Assigned task:
In total, how many lines of the data contain the word "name"? Only that number is wanted.

Records for the task:
==========
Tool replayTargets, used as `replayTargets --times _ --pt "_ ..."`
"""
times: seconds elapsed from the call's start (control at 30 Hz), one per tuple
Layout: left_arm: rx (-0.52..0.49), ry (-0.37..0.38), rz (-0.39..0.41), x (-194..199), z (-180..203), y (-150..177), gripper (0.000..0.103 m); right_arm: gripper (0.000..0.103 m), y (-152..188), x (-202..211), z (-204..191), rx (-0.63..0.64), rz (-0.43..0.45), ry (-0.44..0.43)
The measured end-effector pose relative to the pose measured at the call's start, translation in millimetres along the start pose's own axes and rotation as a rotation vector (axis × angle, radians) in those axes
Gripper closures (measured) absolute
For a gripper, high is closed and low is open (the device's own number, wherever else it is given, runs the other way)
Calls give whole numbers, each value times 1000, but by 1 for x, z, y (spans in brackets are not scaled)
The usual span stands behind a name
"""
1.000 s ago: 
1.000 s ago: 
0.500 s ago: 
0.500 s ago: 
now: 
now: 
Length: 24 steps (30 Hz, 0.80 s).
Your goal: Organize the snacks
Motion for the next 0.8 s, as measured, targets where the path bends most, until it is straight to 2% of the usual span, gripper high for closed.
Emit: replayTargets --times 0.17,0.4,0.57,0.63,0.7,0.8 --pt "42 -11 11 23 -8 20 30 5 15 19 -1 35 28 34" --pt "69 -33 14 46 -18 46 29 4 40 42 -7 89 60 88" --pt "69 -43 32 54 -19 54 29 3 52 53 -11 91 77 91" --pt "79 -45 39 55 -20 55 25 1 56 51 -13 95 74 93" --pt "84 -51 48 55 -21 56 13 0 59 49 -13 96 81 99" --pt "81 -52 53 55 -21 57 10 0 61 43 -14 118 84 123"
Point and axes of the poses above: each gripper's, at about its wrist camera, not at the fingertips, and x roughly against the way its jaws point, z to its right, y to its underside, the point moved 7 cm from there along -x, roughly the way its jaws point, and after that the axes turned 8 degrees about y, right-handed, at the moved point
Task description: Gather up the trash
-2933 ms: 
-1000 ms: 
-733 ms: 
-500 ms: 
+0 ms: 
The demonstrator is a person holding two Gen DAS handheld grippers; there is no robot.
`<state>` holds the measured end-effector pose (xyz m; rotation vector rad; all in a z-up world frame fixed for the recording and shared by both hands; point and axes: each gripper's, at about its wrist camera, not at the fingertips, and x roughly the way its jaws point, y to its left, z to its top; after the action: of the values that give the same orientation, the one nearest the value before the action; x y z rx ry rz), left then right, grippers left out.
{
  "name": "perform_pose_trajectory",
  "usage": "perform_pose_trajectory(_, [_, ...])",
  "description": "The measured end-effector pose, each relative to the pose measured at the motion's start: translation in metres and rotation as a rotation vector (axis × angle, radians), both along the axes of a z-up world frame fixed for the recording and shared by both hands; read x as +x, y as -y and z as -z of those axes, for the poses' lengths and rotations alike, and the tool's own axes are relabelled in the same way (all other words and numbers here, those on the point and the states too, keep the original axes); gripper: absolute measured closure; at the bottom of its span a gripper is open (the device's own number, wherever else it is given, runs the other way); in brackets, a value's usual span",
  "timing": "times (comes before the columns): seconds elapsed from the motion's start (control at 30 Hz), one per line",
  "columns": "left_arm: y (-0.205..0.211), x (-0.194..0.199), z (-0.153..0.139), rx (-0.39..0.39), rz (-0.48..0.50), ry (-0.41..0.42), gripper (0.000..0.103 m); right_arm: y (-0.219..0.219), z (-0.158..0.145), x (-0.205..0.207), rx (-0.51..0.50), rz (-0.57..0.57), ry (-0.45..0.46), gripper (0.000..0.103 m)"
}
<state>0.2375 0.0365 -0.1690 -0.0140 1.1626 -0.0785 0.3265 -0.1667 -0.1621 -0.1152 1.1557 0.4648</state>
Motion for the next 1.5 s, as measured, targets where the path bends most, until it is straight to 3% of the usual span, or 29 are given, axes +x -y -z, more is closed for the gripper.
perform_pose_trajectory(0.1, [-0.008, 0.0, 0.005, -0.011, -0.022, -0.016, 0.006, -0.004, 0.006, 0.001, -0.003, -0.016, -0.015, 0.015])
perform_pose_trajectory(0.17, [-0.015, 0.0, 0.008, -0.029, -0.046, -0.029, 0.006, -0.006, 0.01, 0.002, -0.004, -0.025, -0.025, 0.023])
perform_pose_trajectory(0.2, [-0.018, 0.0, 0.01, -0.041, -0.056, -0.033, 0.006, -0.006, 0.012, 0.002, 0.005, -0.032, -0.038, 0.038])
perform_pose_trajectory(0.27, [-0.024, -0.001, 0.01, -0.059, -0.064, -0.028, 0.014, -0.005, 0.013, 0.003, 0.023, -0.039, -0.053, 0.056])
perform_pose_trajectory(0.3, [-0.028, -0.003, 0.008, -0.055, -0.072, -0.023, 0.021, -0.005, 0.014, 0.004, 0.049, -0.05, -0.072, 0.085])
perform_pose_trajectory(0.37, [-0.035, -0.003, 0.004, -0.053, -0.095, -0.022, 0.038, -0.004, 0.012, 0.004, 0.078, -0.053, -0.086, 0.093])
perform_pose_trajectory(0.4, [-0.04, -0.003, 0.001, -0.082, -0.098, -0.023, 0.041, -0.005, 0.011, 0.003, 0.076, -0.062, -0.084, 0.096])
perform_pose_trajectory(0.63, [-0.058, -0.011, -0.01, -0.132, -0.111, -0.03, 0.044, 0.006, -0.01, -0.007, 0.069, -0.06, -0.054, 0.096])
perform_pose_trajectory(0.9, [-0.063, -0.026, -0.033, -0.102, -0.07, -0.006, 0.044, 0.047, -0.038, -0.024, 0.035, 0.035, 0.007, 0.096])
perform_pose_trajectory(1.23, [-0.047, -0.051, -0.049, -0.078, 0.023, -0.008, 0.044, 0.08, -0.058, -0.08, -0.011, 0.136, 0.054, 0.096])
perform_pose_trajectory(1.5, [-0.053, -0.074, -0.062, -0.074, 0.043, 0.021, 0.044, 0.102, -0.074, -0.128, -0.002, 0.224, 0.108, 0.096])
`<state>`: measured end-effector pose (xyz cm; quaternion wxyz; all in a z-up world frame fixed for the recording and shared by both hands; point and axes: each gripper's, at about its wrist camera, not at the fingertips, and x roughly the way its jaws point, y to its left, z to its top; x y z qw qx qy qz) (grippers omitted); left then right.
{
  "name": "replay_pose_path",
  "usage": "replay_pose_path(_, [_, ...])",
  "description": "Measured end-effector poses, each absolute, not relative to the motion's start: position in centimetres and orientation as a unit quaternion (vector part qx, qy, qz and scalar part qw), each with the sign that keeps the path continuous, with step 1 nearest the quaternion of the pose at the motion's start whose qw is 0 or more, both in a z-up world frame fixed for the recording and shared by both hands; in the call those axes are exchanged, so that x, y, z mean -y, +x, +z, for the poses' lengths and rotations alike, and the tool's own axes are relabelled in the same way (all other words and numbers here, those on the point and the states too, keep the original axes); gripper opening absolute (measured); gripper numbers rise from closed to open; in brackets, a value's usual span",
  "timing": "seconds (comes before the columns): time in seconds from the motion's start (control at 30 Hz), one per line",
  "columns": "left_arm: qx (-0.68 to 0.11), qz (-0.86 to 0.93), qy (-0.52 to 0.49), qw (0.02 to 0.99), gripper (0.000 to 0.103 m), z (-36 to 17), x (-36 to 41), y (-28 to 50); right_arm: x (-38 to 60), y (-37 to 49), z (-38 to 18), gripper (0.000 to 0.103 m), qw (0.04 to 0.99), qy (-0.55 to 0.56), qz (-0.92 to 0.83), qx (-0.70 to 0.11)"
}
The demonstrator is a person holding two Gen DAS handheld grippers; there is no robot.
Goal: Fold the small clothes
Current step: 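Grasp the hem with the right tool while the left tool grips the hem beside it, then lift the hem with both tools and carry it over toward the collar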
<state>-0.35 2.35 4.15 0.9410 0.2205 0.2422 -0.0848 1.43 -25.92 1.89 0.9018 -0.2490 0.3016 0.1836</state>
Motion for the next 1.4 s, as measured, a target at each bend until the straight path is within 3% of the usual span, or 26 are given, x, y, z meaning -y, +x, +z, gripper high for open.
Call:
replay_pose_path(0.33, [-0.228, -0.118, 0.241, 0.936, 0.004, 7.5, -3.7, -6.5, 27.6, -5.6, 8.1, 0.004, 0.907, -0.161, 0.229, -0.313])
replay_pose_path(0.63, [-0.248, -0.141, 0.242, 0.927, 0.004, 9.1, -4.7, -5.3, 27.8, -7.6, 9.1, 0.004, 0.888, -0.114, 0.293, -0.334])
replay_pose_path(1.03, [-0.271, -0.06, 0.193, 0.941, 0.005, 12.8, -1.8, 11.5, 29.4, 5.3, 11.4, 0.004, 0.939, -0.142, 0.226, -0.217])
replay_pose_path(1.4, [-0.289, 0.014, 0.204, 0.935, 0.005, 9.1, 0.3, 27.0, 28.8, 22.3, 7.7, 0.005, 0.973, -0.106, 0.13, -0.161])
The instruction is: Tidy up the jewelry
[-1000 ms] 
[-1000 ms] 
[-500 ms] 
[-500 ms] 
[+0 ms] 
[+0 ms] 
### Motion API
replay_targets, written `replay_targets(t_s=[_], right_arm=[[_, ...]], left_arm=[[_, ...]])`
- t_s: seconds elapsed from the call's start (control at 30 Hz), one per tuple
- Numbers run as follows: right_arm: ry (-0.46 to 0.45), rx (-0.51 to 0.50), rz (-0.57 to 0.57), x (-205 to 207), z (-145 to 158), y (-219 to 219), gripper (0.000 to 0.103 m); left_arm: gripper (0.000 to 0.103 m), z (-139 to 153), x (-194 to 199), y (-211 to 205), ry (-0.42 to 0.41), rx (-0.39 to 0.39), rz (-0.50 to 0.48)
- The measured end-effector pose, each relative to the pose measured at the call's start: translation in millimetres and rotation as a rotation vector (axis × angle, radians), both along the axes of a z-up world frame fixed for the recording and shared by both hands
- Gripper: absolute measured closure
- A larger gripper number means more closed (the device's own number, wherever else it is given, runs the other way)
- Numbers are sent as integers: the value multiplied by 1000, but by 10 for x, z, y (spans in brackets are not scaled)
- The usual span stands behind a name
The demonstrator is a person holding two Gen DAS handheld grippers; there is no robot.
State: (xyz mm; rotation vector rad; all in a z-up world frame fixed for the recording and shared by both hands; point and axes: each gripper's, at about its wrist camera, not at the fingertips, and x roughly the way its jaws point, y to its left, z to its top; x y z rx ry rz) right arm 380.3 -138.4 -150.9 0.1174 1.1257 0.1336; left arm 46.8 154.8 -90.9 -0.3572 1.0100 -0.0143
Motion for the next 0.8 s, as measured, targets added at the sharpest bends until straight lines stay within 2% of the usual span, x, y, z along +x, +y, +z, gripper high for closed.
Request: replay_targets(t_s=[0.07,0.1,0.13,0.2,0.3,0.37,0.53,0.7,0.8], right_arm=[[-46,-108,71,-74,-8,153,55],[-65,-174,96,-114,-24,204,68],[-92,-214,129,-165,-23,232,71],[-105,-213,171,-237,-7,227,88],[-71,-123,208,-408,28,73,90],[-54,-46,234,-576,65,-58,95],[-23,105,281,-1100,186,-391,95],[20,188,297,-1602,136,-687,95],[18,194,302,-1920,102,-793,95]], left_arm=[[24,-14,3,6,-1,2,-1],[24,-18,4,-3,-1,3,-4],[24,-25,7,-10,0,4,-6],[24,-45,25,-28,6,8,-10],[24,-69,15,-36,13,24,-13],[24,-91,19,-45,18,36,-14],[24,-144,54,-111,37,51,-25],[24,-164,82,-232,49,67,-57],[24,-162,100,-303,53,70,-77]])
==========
Output of the exercise:
4